Daniel Anthony Seaborne (born 5 March 1987) is a retired English professional footballer who played as a defender.

Seaborne began his professional career at Exeter City, having risen through the club's youth system; he signed his professional contract in May 2005. Seaborne had numerous loan spells during his time at Exeter, including moves to Clyst Rovers, Tiverton Town and Dorchester Town. In January 2010, Seaborne signed a -year contract with Southampton. Having made 44 appearances for the club, Seaborne was released by the Premier League side in June 2013. Following his release, Seaborne spent time at clubs including AFC Bournemouth, Yeovil Town and Coventry City. In August 2014, Seaborne signed for Scottish Premiership side Partick Thistle on a two-year contract. He joined Hamilton Academicals in 2016 but was released the following year. After six months without a club, he rejoined Exeter City in December 2017.

Career

Exeter City
Seaborne was born in Barnstaple, Devon. A defender who plays at centre half or left back, he began his football career as a trainee with Exeter City, and signed his first professional contract in May 2005. He spent several spells on loan, to Clyst Rovers in the 2004–05 season, Tiverton Town in September 2005, and Taunton Town in January 2006, before making his Conference debut in the 3–1 home win over Dagenham & Redbridge in April 2006. Also in the same month Seaborne scored his first career goal, a header from a corner, in the 4–0 home win against Crawley Town. He was rewarded with a new one-year contract, but, unable to get a regular place in the team, was loaned out again, this time to Conference South side Dorchester Town.
In June 2007 he signed a new one-year deal, but a broken leg sustained as the result of a bad tackle in a pre-season friendly against South West Peninsula League side Bodmin Town kept him out for three months. Once restored to the team, he formed a successful defensive partnership with Matt Taylor, was handed the captaincy, and led them to promotion via the play-off final, in which they beat Cambridge United 1–0. Seaborne signed a new two-year contract before the 2008–09 season, and was a regular in the side as Exeter were again promoted, this time to Football League One.

Southampton
On 13 January 2010, Seaborne signed for Southampton for an undisclosed fee on a -year contract. He made his debut on 16 January playing alongside two other recent signings, José Fonte and Jon Otsemobor, in a 1–1 draw at Millwall. Seaborne, alongside seven other professional players was released by Southampton in June 2013.

Loans
On 9 November 2012, Seaborne joined Charlton on a one-month loan deal. On 17 January 2013, he joined AFC Bournemouth on loan for the remainder of the season.

Yeovil Town
On 19 July 2013, he signed for newly promoted Championship side Yeovil Town on a two-year contract, following his release from Southampton. Seaborne made his Yeovil debut, on 3 August 2013, in their 1–0 Championship victory over Millwall.

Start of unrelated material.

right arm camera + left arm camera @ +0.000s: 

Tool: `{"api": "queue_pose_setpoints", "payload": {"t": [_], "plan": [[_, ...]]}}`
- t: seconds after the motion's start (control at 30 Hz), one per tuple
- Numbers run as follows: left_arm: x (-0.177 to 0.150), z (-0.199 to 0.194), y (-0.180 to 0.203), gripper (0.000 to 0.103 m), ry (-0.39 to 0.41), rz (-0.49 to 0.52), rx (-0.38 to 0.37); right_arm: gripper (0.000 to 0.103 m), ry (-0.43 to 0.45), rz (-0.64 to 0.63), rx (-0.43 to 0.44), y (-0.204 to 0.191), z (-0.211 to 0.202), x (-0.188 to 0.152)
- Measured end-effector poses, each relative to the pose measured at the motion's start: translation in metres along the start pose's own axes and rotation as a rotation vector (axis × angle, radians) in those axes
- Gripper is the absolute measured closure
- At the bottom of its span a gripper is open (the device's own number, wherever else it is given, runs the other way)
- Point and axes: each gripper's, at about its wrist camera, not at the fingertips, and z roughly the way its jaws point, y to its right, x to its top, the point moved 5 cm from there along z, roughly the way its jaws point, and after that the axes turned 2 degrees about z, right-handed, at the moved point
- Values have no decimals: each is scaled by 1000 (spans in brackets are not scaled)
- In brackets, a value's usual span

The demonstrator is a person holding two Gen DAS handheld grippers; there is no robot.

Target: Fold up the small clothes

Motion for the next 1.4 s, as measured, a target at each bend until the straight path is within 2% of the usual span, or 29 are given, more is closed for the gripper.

On 28 November 2013, Seaborne joined Football League One side Coventry City on loan until 5 January 2014.

Coventry City
On 14 January 2014, Seaborne joined Coventry City permanently after a successful loan spell. He scored his first goal for Coventry in a 1–0 win against Stevenage on 26 March 2014. However, he left on 8 August 2014, after his contract was terminated by mutual consent.

Partick Thistle
On 11 August 2014, Seaborne signed for Scottish Premiership club Partick Thistle, agreeing a two-year contract. He scored his first goal for Thistle in a 1–1 draw against Kilmarnock at Firhill in December 2014. Seaborne scored his second Partick Thistle goal in a 2–1 win against St Mirren in the Scottish Cup.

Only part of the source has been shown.